«Así que, durante todos estos años, no he sido más que una marioneta mientras llevabas una doble vida: casado conmigo, padre del hijo de otra mujer».
Se abalanzó sobre mí, me tomó la mano y suplicó:
«Por favor, escúchame, no es lo que piensas… Iba a decírtelo, pero…»
Retiré la mano bruscamente, con la ira reflejada en mis ojos:
«¿¡Que no es lo que pienso!? ¿¡Entonces qué!? ¿¡Acaso el bebé cayó del cielo!?»
La casa quedó sumida en un silencio sepulcral. Mi suegra quiso hablar, pero levanté la mano para detenerla. Quería oír la verdad de sus propios labios.
«¿Cuánto tiempo pensabas ocultármelo? ¿Hasta que el niño me llamara “tía”?» ¿O hasta que ya no pueda tener hijos, para que puedas usar eso como excusa para abandonarme?
Bajó la cabeza sin decir palabra. Ese silencio fue la confesión más cruel de todas.

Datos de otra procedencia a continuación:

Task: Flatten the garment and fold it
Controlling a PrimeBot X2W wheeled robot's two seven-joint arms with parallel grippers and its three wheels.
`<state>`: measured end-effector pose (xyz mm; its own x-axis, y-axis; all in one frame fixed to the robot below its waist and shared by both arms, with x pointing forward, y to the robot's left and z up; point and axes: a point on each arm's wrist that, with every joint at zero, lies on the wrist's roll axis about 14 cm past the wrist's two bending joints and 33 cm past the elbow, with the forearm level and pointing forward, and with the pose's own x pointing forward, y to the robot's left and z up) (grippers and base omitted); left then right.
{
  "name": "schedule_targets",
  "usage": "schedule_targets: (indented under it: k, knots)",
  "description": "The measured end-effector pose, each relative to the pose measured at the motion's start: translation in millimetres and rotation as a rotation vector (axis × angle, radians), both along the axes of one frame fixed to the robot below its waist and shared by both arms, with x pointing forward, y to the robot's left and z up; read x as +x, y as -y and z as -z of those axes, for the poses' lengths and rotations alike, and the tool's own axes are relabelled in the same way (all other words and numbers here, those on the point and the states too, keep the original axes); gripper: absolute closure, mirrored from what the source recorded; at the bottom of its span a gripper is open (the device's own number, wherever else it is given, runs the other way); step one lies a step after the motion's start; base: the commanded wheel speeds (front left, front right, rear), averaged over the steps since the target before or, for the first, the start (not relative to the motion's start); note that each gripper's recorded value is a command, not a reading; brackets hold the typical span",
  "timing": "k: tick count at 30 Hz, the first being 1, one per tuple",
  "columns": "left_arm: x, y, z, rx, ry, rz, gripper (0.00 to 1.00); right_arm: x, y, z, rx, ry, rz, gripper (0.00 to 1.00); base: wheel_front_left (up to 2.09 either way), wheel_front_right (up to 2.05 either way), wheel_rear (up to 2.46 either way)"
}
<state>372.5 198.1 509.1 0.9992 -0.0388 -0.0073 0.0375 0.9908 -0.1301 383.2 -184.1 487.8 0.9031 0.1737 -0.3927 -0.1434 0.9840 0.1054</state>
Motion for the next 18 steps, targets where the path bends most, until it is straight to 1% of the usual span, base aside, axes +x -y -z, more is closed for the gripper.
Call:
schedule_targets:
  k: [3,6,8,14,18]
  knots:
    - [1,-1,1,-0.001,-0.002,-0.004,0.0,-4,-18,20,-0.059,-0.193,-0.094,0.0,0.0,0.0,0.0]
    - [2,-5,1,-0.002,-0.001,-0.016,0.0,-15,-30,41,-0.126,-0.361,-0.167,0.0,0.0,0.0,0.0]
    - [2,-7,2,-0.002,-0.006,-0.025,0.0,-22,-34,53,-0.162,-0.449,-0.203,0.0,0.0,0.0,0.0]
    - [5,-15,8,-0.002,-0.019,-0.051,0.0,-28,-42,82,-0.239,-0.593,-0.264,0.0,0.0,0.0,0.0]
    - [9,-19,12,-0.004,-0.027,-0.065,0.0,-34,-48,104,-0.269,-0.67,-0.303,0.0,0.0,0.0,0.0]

Respiré hondo y me enderecé, con voz firme:
«Muy bien. Tú tienes un hijo y yo tengo mi dignidad. Divórciate de mí. Me niego a ser la mujer patética a la que todos miran con lástima».
Entró en pánico:
«¡No! Me equivoqué, pero…»
Piensa en nuestra familia, en mis padres…
Lo miré con frialdad:
«El que nunca pensó en esta familia fuiste tú».
Dicho esto, me di la vuelta y me fui, dejando atrás el llanto del bebé, las súplicas desesperadas de mi esposo y los sollozos de mi suegra.
Pero no me detuve. Un pensamiento me quemaba en la mente:
Lo volveré a hacer, pero nunca con él.